Authored by MaskRay on Aug 1 2021, 11:00 PM.

Details

Summary

Generalize D99629 for ELF. A default visibility non-local symbol is preemptible
in a -shared link. isInterposable is an insufficient condition.

Moreover, a non-preemptible alias may be referenced in a sub constant expression
which intends to lower to a PC-relative relocation. Replacing the alias with a
preemptible aliasee may introduce a linker error.

Respect dso_preemptable and suppress optimization to fix the abose issues. With
the change, alias = 345 will not be rewritten to use aliasee in a -fpic
compile.

int aliasee;
extern int alias __attribute__((alias("aliasee"), visibility("hidden")));
void foo() { alias = 345; } // intended to access the local copy

While here, refine the condition for the alias as well.

For some binary formats like COFF, isInterposable is a sufficient condition.
But I think canonicalization for the changed case has little advantage, so I
don't bother to add the Triple(M.getTargetTriple()).isOSBinFormatELF() or
getPICLevel/getPIELevel complexity.

For instrumentations, it's recommended not to create aliases that refer to
globals that have a weak linkage or is preemptible. However, the following is
supported and the IR needs to handle such cases.

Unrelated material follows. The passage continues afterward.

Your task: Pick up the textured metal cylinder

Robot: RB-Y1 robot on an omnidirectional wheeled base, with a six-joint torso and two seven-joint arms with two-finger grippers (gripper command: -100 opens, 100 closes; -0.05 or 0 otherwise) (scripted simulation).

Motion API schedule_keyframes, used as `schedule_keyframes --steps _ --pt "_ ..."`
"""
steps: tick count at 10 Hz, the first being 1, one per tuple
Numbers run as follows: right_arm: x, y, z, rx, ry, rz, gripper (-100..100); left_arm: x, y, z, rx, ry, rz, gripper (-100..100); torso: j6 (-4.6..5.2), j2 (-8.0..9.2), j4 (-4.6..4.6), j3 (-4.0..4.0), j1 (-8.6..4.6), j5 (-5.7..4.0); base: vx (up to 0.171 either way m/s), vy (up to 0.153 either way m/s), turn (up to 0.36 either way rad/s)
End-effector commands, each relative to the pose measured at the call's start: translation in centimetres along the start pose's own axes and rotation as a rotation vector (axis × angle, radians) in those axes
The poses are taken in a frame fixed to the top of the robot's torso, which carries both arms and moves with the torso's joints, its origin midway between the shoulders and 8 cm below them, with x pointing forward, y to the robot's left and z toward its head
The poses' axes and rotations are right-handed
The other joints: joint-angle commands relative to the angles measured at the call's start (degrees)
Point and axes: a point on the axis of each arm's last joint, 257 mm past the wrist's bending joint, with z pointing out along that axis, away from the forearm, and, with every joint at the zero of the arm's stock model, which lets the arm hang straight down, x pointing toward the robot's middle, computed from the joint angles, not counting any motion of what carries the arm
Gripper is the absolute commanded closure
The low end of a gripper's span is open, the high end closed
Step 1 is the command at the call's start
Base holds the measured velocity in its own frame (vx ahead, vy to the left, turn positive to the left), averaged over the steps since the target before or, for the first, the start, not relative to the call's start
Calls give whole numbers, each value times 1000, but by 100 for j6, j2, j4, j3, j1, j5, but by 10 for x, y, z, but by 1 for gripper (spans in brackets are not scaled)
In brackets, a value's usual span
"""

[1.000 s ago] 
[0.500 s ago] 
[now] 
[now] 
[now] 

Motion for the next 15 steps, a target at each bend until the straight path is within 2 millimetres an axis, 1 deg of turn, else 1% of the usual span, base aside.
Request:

int aliasee __attribute__((weak));
extern int alias __attribute__((alias("aliasee")));

There are other places where GlobalAlias isInterposable usage may need to be
fixed.

Diff Detail

Event Timeline

MaskRay created this revision.Aug 1 2021, 11:00 PM
MaskRay requested review of this revision.Aug 1 2021, 11:00 PM
Herald added a project: Restricted Project. · View Herald TranscriptAug 1 2021, 11:00 PM

This seems awfully confusing, and almost completely undocumented in LangRef.

If I'm understanding correctly, when you have an alias that refers to a global, the alias doesn't refer to a global symbol. It instead refers to the content of the global, as emitted into the object file. So resolving an alias that refers to a symbol that has weak linkage, or default visibility, can have weird effects: the linker might end up resolving the symbol differently.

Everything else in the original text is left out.